- 本模型是对 vivo-ai/BlueLM-7B-Chat (https://modelscope.cn/models/vivo-ai/BlueLM-7B-Chat) 进行GGUF转换及int4量化
操作步骤
第一步:下载模型
from modelscope import snapshot_download
model_dir = snapshot_download("vivo-ai/BlueLM-7B-Chat", revision="v1.0.2")
print(model_dir)
# /mnt/workspace/.cache/modelscope/vivo-ai/BlueLM-7B-Chat
第二步:转换为GGUF模型
root@dsw-30793-6fc485bff8-x5qnz:/mnt/workspace/demos/llama.cpp# git log|head
commit a75fa576abba9d37f463580c379e4bbf1e1ad03c
root@dsw-30793-6fc485bff8-x5qnz:/mnt/workspace/demos/llama.cpp# python3 convert.py /mnt/workspace/.cache/modelscope/vivo-ai/BlueLM-7B-Chat
convert.py文件转换的时候报错:
Exception: Unexpected tensor name: model.embed_layer_norm.weight。

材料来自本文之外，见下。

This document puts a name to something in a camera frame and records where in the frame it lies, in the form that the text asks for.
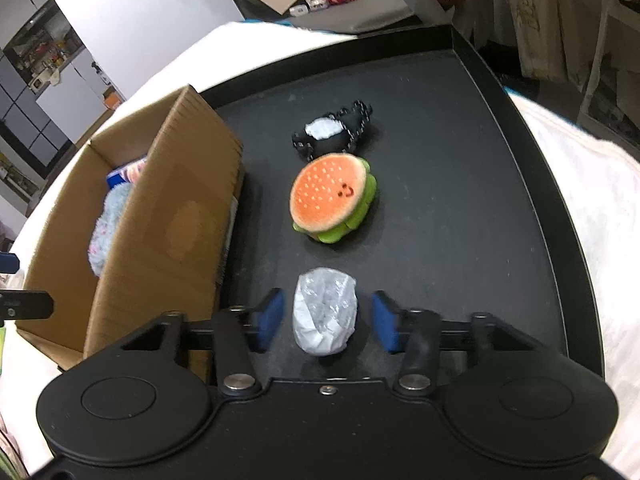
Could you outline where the grey fluffy plush toy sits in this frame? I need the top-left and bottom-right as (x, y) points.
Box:
(89, 184), (136, 277)

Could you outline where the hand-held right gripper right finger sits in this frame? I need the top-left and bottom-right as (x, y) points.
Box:
(371, 290), (551, 396)

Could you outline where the black and white plush toy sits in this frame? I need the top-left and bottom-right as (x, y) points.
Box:
(291, 101), (375, 162)

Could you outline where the white shelf frame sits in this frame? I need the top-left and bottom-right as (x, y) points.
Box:
(575, 0), (640, 136)

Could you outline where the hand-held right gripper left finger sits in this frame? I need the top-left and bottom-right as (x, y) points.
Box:
(117, 288), (286, 397)

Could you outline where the orange burger plush toy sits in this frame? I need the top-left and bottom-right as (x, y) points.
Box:
(291, 154), (377, 245)

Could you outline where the purple tissue packet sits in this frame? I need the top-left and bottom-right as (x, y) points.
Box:
(106, 157), (149, 191)

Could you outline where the black shallow tray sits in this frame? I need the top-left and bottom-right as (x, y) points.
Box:
(197, 25), (608, 386)

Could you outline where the white plastic packet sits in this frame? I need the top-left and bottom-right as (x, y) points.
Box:
(292, 268), (358, 357)

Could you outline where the white tote bag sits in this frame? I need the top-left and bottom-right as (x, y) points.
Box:
(492, 0), (601, 92)

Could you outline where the kitchen shelf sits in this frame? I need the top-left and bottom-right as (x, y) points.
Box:
(2, 0), (91, 88)

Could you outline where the cardboard box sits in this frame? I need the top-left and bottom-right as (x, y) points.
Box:
(17, 84), (246, 371)

# 模型路径下的:added_tokens.json 需增加
{
"[|AI|]:": 100001,
"[|Human|]:": 100000,
"100002": 100002,
"100003": 100003,
...
"100095": 100095
}
第三步:解决转换GGUF模型问题
1、修改 gguf-py/gguf/gguf.py 文件,372行处新增一行
root@dsw-30793-6fc485bff8-x5qnz:/mnt/workspace/demos/llama.cpp# vim gguf-py/gguf/gguf.py
# Output norm
MODEL_TENSOR.OUTPUT_NORM: (
"gpt_neox.final_layer_norm", # gptneox
"transformer.ln_f", # gpt2 gpt-j falcon
"model.norm", # llama-hf baichuan
"norm", # llama-pth
"embeddings.LayerNorm", # bert
"model.embed_layer_norm", # BlueLM, 此处的一行是新增的;
"transformer.norm_f", # mpt
"ln_f", # refact bloom
"language_model.encoder.final_layernorm", # persimmon
),
2、修改 convert.py文件
在985行处,增加如下两行内容:
< if name.startswith("model.embed_layer_norm."):
< name_new = "token_embd_norm." + name.split('.')[-1]
修改后的完整内容为:
for name, lazy_tensor in model.items():
tensor_type, name_new = tmap.get_type_and_name(name, try_suffixes = (".weight", ".bias")) or (None, None)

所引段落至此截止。